文趣网 > 其他小说 > 病美人他诡计多端 > 8. 乌若寨
    看这样子,还能一次听到两个版本,姬於越愈发好奇了,连忙竖起耳朵。

    陆孚青瞥了她一眼,道:“我见他的时候,这人约莫已猜到我的身份,头也没抬,开口就是一句——”

    方才柳七学了他,他也原样奉还,仿了柳七懒散的语气:“‘一年诊金一千两,只管开方子,药材自己寻,不包活,死了不退。’”

    “这么贵?!”姬於越深吸口气,压住心里的震动,回头仔细打量这位看起来不是很靠谱的柳大夫。

    那可是一千两!

    “贵吗?贵吗!”柳大夫见被戳穿,非但不辩解,反而义愤填膺地反问,“莫说在渚郡了,越姑娘,你远在敕羌都多少听说过他们兄妹二人的情况。找我办这么难的一件事,我能不收贵点吗?我能不先说好条件吗?万一治没了,不得赖我吗?再说,他们陆氏不差这点钱。”

    ……好像是这么个理,但那可是一千两啊!

    姬於越想了想,又问:“早前我便想问了,柳大夫,你这个名字与那位大词人可有关系?”

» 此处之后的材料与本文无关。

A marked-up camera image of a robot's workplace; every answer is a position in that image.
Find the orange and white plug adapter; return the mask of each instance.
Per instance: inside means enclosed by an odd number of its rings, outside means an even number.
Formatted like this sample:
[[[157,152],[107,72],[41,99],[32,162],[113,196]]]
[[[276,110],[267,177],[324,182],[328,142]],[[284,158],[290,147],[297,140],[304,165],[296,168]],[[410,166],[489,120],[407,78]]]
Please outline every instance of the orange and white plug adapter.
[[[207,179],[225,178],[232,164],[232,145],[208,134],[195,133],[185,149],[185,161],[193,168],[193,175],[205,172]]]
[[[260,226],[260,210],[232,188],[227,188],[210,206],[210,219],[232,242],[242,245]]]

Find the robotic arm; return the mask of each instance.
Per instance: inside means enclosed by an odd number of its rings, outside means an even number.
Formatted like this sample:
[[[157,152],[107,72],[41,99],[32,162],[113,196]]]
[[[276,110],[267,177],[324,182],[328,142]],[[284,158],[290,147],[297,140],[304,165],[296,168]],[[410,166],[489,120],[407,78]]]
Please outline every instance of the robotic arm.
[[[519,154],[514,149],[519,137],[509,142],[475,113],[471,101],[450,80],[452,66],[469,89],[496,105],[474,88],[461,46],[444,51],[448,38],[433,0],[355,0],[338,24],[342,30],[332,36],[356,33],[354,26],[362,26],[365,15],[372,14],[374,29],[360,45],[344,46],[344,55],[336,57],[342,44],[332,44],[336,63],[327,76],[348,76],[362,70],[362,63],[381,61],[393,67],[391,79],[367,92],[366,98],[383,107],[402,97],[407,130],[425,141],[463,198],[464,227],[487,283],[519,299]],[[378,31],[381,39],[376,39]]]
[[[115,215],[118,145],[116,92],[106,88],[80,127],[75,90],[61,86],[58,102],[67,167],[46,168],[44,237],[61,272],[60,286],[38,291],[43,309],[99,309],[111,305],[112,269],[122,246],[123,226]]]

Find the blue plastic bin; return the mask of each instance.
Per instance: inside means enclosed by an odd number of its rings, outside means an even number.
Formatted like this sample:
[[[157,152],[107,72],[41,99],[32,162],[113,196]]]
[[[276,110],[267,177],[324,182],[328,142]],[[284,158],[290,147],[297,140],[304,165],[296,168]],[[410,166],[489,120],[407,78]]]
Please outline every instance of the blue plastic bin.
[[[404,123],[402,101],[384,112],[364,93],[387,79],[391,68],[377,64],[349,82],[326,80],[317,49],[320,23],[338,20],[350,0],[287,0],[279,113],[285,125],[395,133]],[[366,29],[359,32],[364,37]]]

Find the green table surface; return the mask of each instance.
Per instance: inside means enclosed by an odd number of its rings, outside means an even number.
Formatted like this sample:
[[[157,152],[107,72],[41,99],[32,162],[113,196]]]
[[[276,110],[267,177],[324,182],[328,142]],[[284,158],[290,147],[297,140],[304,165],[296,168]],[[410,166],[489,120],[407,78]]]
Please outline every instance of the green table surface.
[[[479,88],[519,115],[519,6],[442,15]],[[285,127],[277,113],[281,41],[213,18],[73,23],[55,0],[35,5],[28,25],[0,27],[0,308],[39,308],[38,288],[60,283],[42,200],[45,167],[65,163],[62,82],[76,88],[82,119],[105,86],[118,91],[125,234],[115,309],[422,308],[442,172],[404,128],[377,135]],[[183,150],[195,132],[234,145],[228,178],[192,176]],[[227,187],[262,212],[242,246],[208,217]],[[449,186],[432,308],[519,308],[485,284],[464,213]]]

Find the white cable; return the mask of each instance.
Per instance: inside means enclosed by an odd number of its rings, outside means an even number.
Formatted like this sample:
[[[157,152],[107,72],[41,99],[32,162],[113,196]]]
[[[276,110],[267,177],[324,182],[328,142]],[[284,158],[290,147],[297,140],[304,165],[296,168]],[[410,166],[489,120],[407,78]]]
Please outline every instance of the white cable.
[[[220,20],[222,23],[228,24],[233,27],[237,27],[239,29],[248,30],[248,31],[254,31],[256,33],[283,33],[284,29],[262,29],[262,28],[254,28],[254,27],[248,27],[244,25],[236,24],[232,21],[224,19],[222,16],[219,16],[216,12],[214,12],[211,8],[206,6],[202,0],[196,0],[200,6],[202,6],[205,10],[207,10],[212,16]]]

    “又来了……”他有些语塞,摸了一把自己的脸,“果然每个人都会问一遍。”

    柳七无奈地理了理自己的袍子:“我师父姓柳,他收养我时,上头正有六位师兄,比起他们,我的天资不够好。所以么,我一直怀疑他就是为了凑齐七个弟子,才会收我做个添头。

    “毕竟古往今来不都说‘七’是个吉利数字,虹有七色,仙女也是七个,还有什么七巧板、北斗七星……再加他喜欢那位柳耆卿的词,就给我起了这么个名,但我可读不来那些酸掉牙的词赋。”

    “不过听说这位词人跟我一样,都是时运不济之辈啊。”他捻起袖口,做出拭泪的模样,“你看我,堂堂太医署弟子,本该做个回春圣手,誉满杏林,结果整日里就围着两个病患转。”

    陆孚青凉凉地回:“原来我兄妹二人如此招嫌,如果柳大夫实在可惜,我也可以找人将你塞回太医署去。”

    柳七手一顿,立刻不拭泪了,正色道:“那就太麻烦家主了,还是算了。”

    姬於越被逗得笑起来。

    商队休整完毕,病也瞧完了,一行人再次启程,午后便抵达了渤阳。

    早一百多年前渤阳多发水患,后来朝廷派人兴修水利,让百姓免于天灾,这里才逐渐繁华起来。如今的渤阳遍地都是客舍茶肆,街市之上人头攒动,叫卖声不绝于耳。

    马车才入渤阳,陆孚青便问姬於越:“我有桩生意要谈,你要一起去么?”

    她听闻,眼睛立刻亮了亮,这么新鲜的事情,不去简直太可惜了,当即应道:“好啊。”

    于是两人便步当车,前往陆孚青说的那处药肆,陆氏经营的生意中,确实有很大一部分都是药材买卖,约莫也与他兄妹二人的病有关。

    想到这里,姬於越就叹了口气。

    他们甫一进那铺子,掌柜的瞬间就认出了来人,迎了上来:“家主怎么来了?”

    “卫掌柜。”陆孚青同他见过礼。

    那厢卫氏很难不注意到陆孚青身边这位女子,毕竟这女子不论是长相还是个头,都太出挑了。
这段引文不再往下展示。